◆ **EXERCISE GOAL**: Where the word "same" occurs in a line of the data, return the whole line.

◆ **TASK MATERIAL**:
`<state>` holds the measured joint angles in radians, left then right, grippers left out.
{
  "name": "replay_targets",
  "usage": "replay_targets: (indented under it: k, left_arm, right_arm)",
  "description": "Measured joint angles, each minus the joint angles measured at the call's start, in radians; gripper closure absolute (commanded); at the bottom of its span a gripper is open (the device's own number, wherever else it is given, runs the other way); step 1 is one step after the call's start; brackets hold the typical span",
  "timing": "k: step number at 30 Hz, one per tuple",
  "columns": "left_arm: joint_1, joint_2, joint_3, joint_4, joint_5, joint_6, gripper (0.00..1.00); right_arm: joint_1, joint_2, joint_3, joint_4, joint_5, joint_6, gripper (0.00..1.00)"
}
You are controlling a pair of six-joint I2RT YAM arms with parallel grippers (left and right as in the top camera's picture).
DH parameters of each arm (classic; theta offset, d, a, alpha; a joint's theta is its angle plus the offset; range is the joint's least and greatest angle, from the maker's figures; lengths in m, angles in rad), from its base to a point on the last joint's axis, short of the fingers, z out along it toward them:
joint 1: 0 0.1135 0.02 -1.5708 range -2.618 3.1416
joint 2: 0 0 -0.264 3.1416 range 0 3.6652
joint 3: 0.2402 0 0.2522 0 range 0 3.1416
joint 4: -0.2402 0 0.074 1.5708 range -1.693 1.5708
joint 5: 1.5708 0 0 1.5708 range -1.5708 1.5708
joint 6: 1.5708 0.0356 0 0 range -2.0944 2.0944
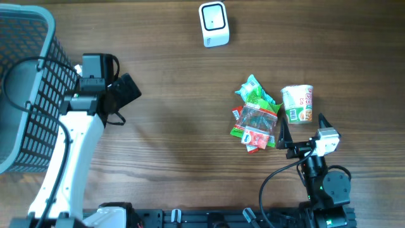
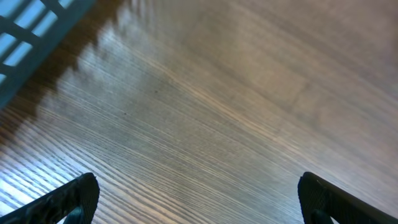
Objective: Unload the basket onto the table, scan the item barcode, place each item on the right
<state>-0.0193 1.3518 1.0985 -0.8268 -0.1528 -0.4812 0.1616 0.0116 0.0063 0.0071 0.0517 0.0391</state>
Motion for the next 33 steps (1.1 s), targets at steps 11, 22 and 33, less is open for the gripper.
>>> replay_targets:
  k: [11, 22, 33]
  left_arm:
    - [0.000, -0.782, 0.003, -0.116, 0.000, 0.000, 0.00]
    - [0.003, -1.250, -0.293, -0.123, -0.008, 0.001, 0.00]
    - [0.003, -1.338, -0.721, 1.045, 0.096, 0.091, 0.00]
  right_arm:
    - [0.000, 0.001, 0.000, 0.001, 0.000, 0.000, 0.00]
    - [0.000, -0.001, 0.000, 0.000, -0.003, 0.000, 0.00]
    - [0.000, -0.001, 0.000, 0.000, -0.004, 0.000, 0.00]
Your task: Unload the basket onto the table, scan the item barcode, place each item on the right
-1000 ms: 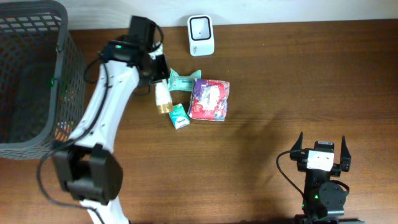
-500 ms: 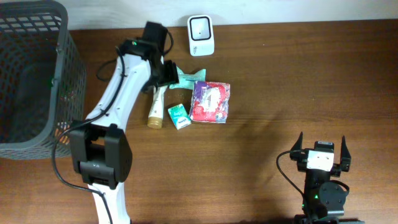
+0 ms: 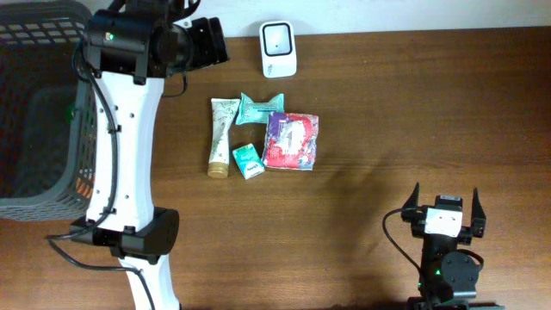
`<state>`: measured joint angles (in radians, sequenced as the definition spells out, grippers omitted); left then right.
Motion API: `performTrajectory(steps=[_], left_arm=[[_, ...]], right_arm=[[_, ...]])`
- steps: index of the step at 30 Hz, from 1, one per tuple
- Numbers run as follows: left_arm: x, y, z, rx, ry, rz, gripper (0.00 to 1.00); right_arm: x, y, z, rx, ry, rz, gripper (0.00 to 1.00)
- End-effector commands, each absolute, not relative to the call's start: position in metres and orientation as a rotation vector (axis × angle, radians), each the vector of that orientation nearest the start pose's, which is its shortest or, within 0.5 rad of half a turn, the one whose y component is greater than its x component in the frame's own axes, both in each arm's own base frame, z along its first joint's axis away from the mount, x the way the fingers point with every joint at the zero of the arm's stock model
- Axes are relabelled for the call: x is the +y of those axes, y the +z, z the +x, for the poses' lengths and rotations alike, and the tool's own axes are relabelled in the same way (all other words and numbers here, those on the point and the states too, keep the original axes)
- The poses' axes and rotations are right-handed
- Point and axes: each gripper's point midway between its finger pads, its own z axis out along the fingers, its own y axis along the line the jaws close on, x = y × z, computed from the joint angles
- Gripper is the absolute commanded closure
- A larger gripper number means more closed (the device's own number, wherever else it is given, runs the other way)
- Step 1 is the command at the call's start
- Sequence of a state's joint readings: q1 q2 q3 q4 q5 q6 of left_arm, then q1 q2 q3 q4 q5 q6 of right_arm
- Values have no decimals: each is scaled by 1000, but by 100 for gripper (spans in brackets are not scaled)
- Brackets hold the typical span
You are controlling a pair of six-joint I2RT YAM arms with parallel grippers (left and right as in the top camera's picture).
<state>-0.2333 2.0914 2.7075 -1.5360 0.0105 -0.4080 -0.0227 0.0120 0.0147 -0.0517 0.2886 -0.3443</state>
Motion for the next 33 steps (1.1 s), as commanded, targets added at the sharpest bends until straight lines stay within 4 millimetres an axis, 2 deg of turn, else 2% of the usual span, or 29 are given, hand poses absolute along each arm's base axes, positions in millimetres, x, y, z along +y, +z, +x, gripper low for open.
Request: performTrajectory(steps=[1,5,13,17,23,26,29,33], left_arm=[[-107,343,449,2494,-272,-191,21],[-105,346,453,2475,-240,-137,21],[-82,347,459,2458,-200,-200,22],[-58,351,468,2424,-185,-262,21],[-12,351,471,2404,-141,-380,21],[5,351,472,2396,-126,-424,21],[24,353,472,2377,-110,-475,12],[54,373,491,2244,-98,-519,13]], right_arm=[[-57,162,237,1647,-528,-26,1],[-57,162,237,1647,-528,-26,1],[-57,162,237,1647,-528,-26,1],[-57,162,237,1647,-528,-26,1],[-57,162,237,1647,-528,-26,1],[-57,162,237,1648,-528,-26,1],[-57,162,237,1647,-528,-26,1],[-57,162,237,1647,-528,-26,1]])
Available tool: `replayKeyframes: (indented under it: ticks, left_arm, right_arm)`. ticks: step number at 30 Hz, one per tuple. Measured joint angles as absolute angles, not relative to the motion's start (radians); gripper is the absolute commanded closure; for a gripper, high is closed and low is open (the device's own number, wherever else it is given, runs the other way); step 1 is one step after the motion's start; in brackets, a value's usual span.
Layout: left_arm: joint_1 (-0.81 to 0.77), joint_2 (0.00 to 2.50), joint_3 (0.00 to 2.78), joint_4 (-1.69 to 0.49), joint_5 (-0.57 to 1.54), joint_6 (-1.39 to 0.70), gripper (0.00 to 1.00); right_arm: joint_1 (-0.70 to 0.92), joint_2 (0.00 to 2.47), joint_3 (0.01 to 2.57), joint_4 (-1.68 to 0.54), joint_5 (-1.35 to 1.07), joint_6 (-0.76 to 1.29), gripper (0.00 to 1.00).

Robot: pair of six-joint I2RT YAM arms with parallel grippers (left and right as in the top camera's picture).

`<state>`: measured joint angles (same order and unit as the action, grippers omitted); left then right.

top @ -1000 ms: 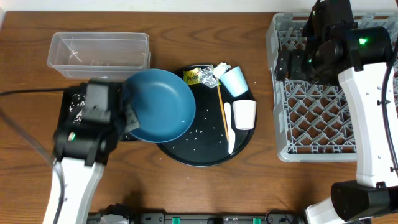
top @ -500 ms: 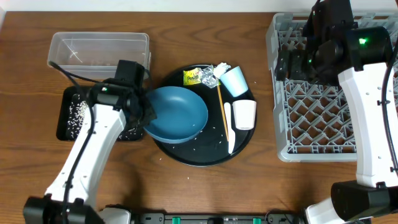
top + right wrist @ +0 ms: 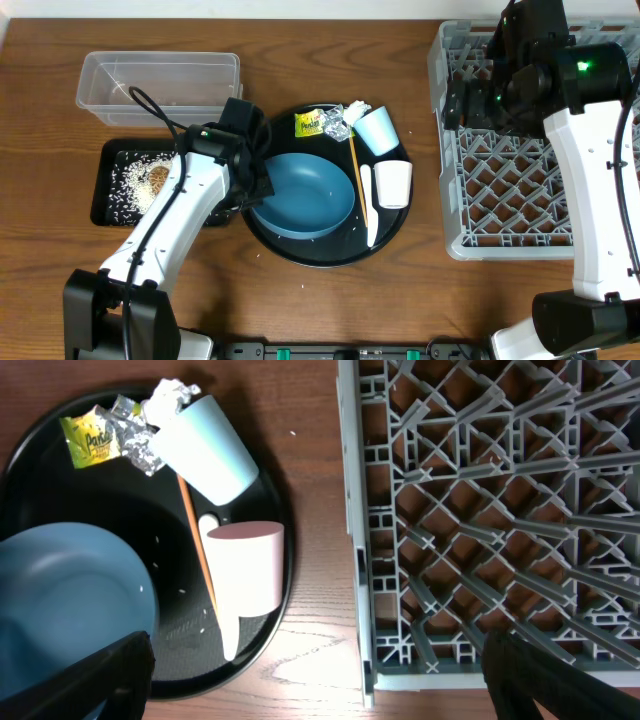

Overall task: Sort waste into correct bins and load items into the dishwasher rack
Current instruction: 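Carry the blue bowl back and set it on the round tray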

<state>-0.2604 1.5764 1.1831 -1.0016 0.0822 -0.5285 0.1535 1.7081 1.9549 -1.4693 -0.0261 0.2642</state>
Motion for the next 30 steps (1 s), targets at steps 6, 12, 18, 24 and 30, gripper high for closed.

◆ **EXPECTED ANSWER**:
- Axes are relabelled for the call: x is the +y of those axes, y the +z, z the +x, for the poses' lengths and rotations alike, and the tool's own axes are relabelled in the same way (all other words and numbers here, those on the point and the states too, keep the original axes)
`<state>`: measured joint angles (same order and unit as the action, grippers omitted); left then right.

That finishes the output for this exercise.